The Breusch-Godfrey test detects serial correlation of any order by regressing residuals on lagged residuals and original regressors, then testing joint significance of the lagged residuals. This extends the Durbin-Watson test to higher-order autocorrelation and higher-order lags, providing a flexible diagnostic tool.
You already know from your study of serial correlation that OLS residuals becoming predictable from their own past is a serious diagnostic problem — it means the error terms are not independent draws, which inflates standard errors and distorts inference. The Durbin-Watson test you may have encountered handles the simplest case: AR(1) serial correlation, where each residual correlates only with the one immediately before it. But economic time series often carry memory across multiple periods. A shock today may reverberate for three or four quarters. The Breusch-Godfrey test is designed to catch exactly that.

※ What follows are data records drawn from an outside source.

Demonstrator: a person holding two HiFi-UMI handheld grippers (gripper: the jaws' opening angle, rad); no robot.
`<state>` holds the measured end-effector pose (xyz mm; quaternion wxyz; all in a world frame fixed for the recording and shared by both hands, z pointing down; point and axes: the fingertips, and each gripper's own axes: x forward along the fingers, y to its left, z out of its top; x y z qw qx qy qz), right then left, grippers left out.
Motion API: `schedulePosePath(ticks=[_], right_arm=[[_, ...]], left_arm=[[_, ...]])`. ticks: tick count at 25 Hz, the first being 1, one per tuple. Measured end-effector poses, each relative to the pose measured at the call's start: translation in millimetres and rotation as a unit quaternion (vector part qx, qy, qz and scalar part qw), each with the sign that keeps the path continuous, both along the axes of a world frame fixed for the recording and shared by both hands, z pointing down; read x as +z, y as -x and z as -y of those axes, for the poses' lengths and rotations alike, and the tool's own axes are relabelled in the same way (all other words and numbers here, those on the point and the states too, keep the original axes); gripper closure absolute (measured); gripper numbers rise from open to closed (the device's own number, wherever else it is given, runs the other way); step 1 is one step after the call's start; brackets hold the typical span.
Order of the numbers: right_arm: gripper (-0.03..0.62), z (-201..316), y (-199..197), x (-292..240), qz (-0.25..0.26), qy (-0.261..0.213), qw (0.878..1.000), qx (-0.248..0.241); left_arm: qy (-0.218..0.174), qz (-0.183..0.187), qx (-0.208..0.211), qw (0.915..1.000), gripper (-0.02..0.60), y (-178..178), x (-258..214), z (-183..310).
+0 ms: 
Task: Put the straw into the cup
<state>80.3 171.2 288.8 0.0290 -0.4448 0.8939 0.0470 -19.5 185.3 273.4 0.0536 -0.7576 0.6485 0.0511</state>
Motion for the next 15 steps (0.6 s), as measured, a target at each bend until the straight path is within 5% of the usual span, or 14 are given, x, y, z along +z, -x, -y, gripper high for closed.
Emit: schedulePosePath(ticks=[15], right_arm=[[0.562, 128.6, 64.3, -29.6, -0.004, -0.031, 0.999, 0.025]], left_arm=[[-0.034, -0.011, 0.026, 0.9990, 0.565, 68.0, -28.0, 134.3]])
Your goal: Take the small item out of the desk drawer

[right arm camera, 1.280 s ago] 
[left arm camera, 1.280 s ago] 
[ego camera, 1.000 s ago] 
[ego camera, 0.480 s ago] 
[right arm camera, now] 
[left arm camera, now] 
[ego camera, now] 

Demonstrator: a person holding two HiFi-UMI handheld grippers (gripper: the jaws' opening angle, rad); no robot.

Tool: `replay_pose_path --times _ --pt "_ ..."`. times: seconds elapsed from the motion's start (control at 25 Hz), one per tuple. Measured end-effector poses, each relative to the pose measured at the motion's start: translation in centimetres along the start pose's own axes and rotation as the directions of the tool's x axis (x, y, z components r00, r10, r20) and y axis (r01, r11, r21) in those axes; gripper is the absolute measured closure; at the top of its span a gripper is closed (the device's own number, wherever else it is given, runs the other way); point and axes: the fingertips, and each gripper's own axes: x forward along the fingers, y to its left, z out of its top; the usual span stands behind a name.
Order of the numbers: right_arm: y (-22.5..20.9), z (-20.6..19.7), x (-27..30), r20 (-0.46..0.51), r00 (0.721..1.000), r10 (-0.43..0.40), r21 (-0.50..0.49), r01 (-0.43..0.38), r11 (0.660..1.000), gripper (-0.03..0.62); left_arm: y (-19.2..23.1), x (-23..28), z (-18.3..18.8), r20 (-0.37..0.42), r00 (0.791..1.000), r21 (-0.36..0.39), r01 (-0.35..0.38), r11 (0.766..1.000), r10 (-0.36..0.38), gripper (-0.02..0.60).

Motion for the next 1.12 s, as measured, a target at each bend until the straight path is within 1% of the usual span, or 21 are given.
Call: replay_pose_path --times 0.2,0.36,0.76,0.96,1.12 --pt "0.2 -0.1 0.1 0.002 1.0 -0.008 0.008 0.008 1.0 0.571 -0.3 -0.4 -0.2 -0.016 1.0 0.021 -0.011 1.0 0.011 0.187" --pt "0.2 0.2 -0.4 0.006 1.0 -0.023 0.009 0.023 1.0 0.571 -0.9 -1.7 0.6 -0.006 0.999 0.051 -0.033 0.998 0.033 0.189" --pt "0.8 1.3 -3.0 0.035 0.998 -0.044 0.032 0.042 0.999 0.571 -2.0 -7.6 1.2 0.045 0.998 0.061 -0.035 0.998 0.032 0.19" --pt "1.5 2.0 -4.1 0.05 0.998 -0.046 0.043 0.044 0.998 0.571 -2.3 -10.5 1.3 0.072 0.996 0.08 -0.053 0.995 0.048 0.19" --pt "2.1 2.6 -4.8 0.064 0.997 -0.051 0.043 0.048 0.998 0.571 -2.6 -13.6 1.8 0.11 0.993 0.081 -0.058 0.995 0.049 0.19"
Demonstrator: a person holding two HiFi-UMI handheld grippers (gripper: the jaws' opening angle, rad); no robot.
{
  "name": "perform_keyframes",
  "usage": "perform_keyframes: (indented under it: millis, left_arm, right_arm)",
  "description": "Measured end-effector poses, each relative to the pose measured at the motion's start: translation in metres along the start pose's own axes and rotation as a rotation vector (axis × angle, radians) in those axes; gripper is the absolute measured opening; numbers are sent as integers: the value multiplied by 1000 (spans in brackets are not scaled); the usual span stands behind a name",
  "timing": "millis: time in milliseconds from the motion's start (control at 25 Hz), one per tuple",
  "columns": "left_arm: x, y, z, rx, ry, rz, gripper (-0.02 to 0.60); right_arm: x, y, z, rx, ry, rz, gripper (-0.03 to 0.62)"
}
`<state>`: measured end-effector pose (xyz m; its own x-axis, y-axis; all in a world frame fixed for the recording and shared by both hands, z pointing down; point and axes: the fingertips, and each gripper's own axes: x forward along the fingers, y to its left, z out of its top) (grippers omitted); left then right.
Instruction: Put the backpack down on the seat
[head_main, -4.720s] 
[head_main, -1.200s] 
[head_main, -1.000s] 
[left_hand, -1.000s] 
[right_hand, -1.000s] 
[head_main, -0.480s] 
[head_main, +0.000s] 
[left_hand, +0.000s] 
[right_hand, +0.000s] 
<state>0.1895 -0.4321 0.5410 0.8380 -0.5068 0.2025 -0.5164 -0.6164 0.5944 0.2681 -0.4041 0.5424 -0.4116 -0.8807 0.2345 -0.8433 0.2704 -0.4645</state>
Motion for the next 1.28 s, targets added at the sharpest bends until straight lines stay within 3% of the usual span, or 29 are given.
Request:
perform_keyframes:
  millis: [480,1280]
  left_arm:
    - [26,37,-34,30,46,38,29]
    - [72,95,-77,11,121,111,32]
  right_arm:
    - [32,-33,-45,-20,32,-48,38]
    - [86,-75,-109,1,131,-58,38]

The procedure starts from your estimated OLS residuals — the leftover variation your model couldn't explain. The key insight is that if those residuals carry genuine serial structure, they should be predictable from their own lags. So the test runs an auxiliary regression: regress the residuals ê_t on the original regressors from your main model plus p lagged residuals (ê_{t-1}, ê_{t-2}, ..., ê_{t-p}). The original regressors are included to remove any mechanical correlation induced by lagged dependent variables that may appear in the main equation — this is why Breusch-Godfrey improves on Durbin-Watson, which is invalid in that setting.
The test statistic follows from your F-test prerequisite. The null hypothesis H₀ is that all p lagged residual coefficients are jointly zero — meaning no serial correlation up to order p. You compute the F-statistic (or equivalently, n times the R² of the auxiliary regression, which is asymptotically χ²(p)) and compare to the critical value. Rejection means at least one lag carries predictive power, confirming serial correlation. Failure to reject suggests the residuals are approximately white noise up to the order you tested.
Choosing p requires judgment. A natural starting point is the data frequency: quarterly data might suggest testing up to order 4 (one year of lags), annual data up to 2 or 3. Testing too few lags misses high-order autocorrelation; testing too many burns degrees of freedom unnecessarily. Many practitioners run the test at multiple values of p and look for consistency. When serial correlation is detected, the appropriate remedy depends on its source: if it reflects a misspecified dynamic model, add lags of the dependent variable; if it reflects pure disturbance autocorrelation, switch to Newey-West heteroskedasticity-and-autocorrelation-consistent (HAC) standard errors rather than refitting the conditional mean.